== TASK PROMPT ==
Beginning at the line containing "Detect pink framed" in the material below and ending at the line containing "The same camera", return each line exactly and add nothing.
++++ STORED DATA
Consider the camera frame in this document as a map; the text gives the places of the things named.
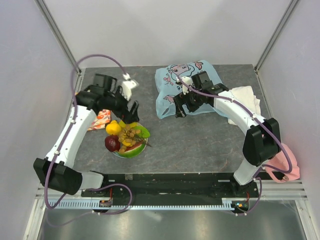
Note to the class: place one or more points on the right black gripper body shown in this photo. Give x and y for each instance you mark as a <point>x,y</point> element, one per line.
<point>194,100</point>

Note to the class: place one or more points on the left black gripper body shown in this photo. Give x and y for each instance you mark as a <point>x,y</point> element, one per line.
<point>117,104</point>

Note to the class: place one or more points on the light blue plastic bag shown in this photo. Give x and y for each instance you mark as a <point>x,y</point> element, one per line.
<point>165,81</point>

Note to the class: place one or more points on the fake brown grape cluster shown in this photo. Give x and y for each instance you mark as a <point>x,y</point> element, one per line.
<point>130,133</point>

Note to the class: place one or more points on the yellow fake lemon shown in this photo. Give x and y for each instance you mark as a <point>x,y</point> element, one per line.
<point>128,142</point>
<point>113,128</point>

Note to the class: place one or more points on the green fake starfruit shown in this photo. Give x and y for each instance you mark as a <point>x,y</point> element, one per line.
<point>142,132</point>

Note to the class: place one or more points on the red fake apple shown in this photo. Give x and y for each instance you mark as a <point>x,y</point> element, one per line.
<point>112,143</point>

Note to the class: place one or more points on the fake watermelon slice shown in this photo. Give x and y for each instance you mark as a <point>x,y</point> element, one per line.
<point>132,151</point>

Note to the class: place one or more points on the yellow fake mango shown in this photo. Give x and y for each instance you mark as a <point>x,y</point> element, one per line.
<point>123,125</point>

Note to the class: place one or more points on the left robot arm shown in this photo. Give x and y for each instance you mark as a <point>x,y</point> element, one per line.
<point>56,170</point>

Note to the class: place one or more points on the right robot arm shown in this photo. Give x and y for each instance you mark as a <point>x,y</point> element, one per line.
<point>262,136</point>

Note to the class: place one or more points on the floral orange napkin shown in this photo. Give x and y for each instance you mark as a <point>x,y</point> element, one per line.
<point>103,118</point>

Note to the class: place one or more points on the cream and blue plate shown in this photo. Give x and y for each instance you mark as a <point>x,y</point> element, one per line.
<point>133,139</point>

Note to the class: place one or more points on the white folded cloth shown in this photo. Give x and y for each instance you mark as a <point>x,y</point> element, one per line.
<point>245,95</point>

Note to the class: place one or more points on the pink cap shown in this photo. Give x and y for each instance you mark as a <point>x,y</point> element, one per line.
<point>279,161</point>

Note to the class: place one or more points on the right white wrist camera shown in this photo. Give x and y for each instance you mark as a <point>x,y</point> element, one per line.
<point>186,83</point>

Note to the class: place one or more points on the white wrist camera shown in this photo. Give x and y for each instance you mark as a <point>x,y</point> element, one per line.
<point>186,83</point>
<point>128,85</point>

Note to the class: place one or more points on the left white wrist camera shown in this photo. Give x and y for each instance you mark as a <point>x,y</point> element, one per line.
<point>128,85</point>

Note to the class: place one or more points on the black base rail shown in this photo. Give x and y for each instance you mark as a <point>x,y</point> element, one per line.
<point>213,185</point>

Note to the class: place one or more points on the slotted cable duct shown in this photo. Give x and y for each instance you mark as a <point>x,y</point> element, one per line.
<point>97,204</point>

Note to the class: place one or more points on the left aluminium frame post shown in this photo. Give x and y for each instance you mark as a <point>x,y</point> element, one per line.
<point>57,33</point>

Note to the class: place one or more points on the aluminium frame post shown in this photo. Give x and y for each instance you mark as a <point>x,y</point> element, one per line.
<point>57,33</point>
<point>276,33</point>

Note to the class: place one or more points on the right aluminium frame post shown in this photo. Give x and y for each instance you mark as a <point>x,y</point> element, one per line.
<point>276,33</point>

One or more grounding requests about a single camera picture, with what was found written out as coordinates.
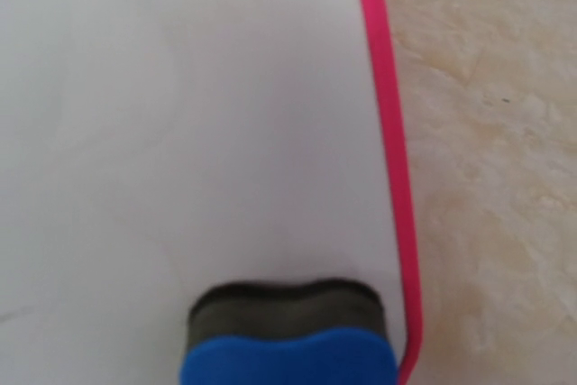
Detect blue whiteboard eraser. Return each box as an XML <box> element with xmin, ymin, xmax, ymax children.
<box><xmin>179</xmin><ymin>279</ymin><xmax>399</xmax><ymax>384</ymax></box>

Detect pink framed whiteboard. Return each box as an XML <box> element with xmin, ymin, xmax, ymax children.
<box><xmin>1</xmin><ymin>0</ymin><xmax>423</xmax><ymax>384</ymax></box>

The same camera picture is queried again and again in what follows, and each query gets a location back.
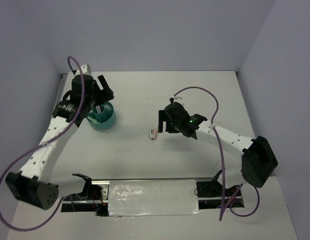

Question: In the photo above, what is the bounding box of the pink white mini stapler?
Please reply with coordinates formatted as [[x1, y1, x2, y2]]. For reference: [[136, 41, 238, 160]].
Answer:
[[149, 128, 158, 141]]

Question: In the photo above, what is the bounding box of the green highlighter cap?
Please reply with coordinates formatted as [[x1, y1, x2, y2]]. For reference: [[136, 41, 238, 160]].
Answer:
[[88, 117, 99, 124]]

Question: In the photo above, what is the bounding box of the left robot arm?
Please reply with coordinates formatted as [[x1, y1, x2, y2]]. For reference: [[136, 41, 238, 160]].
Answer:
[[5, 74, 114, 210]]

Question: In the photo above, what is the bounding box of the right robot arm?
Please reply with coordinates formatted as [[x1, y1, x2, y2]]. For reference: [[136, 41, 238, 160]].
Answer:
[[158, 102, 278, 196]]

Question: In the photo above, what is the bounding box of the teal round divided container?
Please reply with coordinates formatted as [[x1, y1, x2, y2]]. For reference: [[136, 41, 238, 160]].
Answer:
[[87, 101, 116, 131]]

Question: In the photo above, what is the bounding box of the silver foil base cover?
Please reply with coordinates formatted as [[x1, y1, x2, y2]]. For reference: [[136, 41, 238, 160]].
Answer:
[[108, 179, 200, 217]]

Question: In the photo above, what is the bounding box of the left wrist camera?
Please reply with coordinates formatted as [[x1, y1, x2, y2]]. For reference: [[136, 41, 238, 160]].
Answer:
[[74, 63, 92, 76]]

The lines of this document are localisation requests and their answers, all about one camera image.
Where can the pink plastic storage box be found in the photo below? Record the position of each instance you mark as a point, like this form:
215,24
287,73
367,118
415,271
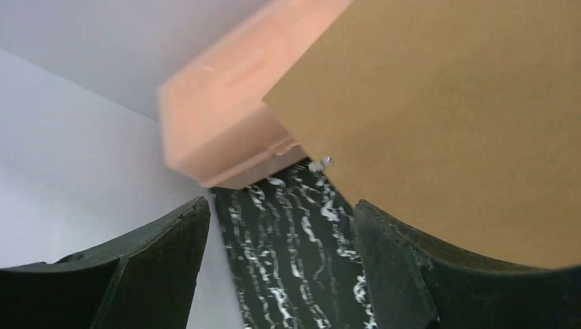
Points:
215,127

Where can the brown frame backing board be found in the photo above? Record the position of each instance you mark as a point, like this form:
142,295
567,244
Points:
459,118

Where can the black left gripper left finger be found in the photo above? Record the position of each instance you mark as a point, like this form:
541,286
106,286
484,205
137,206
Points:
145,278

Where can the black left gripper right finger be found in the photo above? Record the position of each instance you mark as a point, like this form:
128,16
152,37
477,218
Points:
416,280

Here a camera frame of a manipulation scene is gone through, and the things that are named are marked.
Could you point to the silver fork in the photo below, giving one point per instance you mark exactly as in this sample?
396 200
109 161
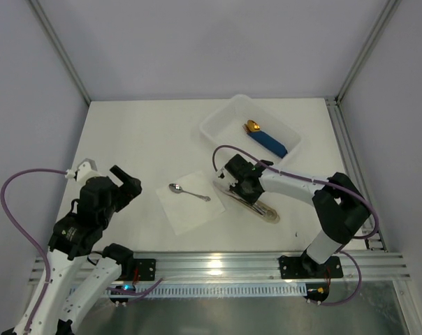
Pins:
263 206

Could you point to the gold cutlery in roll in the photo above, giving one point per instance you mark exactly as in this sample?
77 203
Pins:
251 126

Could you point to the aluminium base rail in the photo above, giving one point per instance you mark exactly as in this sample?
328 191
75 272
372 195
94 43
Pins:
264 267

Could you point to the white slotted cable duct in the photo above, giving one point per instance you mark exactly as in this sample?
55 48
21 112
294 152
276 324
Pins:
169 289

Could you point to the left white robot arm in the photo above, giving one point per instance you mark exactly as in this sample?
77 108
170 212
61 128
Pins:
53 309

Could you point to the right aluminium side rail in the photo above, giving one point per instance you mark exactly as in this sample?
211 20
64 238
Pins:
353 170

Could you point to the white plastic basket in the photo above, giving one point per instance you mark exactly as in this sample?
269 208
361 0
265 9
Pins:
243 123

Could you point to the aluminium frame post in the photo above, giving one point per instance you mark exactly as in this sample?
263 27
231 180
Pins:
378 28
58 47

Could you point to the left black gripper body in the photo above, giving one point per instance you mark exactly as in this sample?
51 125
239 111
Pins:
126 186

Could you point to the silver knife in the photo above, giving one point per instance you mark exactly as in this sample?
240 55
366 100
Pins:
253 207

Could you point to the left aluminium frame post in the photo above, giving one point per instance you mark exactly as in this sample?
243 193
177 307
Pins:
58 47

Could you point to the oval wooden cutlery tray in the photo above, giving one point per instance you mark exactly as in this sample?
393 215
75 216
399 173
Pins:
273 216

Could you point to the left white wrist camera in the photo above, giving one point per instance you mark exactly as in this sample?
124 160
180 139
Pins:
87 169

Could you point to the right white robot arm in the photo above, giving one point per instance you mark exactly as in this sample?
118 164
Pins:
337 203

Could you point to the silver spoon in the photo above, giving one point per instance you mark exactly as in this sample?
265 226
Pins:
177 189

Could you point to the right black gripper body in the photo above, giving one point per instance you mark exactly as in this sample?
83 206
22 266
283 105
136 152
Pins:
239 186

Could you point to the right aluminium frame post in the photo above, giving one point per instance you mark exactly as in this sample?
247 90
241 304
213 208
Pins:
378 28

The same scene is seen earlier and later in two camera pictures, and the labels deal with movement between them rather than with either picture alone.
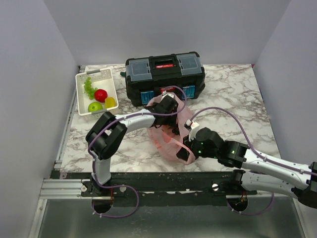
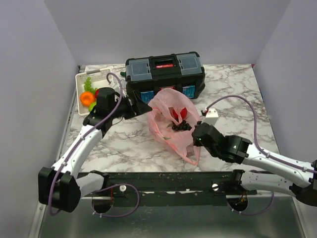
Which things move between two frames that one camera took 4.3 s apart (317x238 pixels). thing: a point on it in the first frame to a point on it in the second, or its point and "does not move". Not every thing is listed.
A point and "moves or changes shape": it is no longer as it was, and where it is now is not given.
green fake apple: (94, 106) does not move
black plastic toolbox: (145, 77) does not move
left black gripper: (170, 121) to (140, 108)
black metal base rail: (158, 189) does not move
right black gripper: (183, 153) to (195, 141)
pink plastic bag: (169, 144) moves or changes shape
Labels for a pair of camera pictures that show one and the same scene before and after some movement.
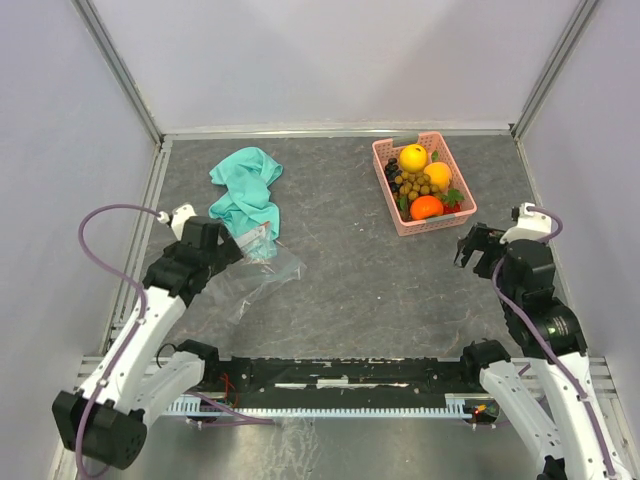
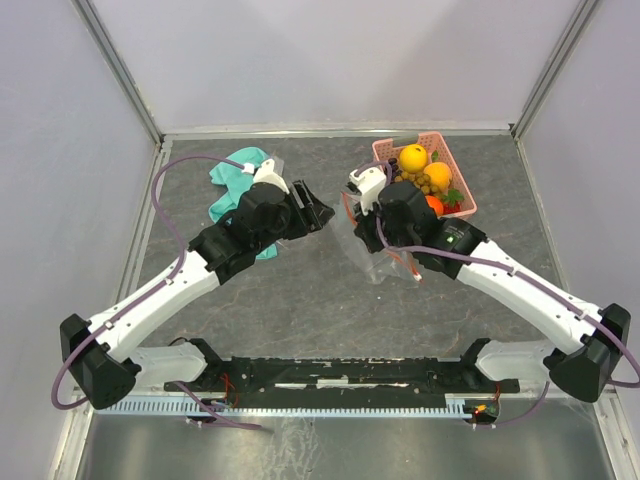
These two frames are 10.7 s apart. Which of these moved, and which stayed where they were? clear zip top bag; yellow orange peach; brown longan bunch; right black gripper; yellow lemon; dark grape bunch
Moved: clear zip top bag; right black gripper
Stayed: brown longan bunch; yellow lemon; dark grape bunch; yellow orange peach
++++++++
++++ STORED DATA
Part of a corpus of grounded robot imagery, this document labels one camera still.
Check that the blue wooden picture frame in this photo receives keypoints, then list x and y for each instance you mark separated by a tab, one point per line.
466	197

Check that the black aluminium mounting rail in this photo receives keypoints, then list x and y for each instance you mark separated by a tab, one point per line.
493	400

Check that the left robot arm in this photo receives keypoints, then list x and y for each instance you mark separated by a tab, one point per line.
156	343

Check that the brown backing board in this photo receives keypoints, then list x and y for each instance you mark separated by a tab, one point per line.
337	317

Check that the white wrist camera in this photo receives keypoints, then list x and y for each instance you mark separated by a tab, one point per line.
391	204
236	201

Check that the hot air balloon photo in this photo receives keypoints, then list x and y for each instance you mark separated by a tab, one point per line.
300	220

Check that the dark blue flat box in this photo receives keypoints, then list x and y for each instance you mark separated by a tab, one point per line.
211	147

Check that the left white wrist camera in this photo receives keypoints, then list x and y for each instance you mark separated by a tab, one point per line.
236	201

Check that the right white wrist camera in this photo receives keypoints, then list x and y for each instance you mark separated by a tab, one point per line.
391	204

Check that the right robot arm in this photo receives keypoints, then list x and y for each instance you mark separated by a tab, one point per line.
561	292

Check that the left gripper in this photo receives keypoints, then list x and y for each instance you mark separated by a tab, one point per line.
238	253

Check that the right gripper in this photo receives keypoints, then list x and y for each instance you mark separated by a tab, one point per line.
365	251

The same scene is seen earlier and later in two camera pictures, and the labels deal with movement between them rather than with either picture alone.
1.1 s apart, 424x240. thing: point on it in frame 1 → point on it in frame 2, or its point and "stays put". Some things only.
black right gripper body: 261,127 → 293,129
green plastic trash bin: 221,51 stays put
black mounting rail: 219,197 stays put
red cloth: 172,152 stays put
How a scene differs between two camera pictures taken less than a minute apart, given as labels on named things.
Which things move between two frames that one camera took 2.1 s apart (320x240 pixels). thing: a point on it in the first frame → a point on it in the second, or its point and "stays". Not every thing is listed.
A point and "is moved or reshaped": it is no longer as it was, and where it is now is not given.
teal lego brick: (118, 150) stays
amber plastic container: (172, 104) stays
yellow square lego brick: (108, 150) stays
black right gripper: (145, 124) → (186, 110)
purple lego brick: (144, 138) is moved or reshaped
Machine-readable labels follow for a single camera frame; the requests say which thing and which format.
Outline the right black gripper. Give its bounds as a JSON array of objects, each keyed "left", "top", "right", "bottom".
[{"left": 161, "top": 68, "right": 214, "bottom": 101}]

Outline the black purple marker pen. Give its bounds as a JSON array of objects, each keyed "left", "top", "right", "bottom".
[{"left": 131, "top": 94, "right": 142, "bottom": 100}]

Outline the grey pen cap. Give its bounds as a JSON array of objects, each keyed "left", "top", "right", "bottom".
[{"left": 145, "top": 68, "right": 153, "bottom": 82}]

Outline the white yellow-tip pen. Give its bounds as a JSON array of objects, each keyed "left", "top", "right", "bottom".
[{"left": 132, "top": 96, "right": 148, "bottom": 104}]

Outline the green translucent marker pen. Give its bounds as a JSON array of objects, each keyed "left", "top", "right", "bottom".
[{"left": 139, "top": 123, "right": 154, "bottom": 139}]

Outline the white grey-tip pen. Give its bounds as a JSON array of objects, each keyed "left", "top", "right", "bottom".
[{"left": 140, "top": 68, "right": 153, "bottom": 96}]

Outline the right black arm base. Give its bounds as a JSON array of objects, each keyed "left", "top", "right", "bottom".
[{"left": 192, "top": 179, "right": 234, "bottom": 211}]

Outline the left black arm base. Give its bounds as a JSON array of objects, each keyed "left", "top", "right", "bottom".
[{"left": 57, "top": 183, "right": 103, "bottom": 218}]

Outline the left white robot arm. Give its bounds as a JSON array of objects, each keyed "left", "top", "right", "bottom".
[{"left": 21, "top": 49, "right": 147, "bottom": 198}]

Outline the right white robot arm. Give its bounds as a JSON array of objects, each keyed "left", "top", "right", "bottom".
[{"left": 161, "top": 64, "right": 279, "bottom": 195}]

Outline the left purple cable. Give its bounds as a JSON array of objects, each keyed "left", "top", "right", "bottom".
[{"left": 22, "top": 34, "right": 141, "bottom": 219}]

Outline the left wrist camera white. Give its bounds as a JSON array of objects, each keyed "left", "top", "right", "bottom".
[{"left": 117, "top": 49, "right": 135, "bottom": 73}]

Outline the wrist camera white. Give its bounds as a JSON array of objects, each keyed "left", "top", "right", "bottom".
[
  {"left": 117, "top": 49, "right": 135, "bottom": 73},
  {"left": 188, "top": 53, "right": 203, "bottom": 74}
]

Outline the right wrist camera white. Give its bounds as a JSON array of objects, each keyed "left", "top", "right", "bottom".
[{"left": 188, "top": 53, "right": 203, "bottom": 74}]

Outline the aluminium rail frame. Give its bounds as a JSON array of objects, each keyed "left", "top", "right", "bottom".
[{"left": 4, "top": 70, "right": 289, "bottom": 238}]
++++++++
++++ STORED DATA
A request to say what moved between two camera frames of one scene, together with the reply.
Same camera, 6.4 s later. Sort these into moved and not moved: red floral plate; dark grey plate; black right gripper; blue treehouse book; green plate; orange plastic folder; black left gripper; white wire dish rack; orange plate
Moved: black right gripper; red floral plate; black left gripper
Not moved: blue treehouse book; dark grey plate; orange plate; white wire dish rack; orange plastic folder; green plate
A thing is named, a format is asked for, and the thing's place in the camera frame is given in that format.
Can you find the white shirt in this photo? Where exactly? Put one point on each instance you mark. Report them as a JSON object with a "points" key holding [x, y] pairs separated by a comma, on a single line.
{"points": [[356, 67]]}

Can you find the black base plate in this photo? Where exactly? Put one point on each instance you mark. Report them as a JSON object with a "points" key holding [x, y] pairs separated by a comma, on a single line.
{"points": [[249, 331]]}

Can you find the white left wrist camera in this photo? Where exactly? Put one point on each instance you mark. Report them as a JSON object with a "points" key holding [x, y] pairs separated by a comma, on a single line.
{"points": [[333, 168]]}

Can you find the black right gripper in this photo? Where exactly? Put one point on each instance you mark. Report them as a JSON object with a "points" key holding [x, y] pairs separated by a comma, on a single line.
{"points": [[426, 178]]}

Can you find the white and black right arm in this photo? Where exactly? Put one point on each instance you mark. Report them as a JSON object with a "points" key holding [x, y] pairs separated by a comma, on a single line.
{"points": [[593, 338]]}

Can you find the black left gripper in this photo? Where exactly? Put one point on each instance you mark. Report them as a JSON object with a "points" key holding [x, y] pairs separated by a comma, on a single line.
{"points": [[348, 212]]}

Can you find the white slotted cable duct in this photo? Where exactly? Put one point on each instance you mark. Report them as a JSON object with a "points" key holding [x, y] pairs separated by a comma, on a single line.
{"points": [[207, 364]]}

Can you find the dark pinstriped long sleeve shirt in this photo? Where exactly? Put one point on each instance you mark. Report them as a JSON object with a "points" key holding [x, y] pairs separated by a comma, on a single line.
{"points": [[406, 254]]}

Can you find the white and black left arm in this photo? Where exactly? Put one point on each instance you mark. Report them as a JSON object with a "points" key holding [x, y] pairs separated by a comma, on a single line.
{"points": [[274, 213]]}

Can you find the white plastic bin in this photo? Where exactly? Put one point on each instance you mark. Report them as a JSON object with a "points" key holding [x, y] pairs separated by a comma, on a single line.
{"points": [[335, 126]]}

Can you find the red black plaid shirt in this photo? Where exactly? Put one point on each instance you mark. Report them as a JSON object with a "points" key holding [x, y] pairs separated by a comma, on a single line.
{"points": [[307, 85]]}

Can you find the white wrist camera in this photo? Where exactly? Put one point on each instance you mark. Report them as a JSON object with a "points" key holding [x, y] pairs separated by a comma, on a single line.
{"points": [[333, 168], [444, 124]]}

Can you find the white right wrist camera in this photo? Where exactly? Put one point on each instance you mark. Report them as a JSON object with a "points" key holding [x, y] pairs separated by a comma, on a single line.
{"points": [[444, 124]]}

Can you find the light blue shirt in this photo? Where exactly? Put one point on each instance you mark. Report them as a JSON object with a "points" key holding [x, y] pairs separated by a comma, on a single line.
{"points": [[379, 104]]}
++++++++
== SOLVED PROBLEM ==
Detect pink framed whiteboard. Return each box as an XML <box> element with xmin, ymin, xmax, ymax children.
<box><xmin>1</xmin><ymin>0</ymin><xmax>423</xmax><ymax>384</ymax></box>

The same camera picture is queried again and again in what follows, and each query gets a location back.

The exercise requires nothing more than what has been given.